Data for the task:
Content starts
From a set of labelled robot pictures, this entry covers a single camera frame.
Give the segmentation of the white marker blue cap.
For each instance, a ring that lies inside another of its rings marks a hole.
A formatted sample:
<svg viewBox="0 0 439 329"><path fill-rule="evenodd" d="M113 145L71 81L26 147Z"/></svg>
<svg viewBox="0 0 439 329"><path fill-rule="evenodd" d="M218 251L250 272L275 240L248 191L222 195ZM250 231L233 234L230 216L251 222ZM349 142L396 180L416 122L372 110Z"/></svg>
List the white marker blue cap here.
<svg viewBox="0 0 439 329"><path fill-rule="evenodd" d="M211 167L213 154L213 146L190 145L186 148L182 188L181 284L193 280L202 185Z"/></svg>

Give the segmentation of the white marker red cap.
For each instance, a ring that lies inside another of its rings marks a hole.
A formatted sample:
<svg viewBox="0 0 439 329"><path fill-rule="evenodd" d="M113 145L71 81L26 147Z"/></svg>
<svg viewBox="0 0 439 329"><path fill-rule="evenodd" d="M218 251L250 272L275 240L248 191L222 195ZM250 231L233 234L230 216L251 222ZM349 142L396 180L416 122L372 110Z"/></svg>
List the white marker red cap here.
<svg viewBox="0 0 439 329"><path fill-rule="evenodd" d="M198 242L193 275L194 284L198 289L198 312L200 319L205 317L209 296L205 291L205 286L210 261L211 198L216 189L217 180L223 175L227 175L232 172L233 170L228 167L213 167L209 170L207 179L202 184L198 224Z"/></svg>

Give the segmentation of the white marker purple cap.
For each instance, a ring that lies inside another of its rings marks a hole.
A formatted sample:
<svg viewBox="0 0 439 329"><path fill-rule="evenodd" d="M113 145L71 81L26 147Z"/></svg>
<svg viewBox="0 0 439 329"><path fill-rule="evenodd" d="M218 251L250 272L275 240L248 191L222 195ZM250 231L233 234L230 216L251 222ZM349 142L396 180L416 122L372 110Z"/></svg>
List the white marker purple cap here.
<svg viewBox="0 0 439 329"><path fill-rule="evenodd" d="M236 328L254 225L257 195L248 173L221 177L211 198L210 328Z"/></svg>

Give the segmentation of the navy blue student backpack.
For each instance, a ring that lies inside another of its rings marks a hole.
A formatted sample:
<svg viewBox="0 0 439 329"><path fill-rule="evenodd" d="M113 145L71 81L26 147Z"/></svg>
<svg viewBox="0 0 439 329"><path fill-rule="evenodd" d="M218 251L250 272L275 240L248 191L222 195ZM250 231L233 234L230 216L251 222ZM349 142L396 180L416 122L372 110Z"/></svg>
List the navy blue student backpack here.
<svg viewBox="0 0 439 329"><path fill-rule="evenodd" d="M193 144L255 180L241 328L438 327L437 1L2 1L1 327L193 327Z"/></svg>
Content ends
Problem statement: Please report every line in the entries above that holds the string "segmentation".

Solution:
Give the segmentation of the white marker blue cap.
Give the segmentation of the white marker red cap.
Give the segmentation of the white marker purple cap.
Give the segmentation of the navy blue student backpack.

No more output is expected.